[Round 2 here; Round 3 here; an earlier, related Sugden contribution here]
• The notion that nudges should be designed to push folks in favorable directions, where what constitutes “favorable” should be “as judged by themselves,” is ambiguous and potentially misleading. Thaler and Sunstein employ the phrase to reassure us that they don’t want to impose their goals, they only want to help people avoid errors.
• Thaler and Sunstein, and others, speak as if people have rational, latent, true preferences, but these are wrapped in faulty psychological garments, including attention deficits and self-control shortcomings. But we have no independent method of identifying when people make errors from the point of view of their posited latent preferences.

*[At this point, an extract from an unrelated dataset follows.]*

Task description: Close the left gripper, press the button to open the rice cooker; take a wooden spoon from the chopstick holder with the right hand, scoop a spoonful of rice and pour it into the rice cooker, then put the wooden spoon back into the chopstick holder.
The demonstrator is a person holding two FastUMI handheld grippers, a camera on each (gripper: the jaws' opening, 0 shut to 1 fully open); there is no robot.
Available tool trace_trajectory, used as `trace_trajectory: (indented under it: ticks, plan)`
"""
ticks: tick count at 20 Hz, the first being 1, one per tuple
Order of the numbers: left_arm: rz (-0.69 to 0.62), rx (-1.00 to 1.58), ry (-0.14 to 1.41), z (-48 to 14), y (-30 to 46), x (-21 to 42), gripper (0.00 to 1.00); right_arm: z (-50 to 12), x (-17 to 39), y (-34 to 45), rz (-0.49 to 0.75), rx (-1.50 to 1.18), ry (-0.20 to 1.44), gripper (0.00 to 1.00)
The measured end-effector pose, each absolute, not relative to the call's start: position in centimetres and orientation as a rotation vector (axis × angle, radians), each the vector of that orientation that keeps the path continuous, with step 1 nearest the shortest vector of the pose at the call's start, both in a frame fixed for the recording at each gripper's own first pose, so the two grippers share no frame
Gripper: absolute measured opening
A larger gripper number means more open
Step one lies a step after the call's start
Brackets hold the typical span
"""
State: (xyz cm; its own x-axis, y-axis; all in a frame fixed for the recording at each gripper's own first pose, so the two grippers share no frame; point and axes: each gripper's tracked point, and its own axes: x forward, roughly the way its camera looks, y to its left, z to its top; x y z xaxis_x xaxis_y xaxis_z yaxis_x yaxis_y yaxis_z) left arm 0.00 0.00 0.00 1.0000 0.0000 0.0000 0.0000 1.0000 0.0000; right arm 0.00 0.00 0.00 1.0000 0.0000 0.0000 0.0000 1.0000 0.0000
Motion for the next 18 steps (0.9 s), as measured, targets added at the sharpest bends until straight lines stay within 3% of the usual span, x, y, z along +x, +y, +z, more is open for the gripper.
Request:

• Or maybe latent preferences are those that the individual endorses (in the cold state, say) – people suffer from akrasia. But Sunstein and Thaler discuss mistakes in many contexts not involving self-control shortcomings, such as those involving rare decisions. But why should people view their own decisions in these rare, low-feedback situations, as mistakes?
• Consider a questionnaire for obese people, asking them why they eat cake instead of fruit, against the advice of health experts. Most of the responses, presumably, would not center on repeated losses of self-control, nor would most involve self-reported errors. Admitted self-control shortcomings are not as common as many behavioral scientists think.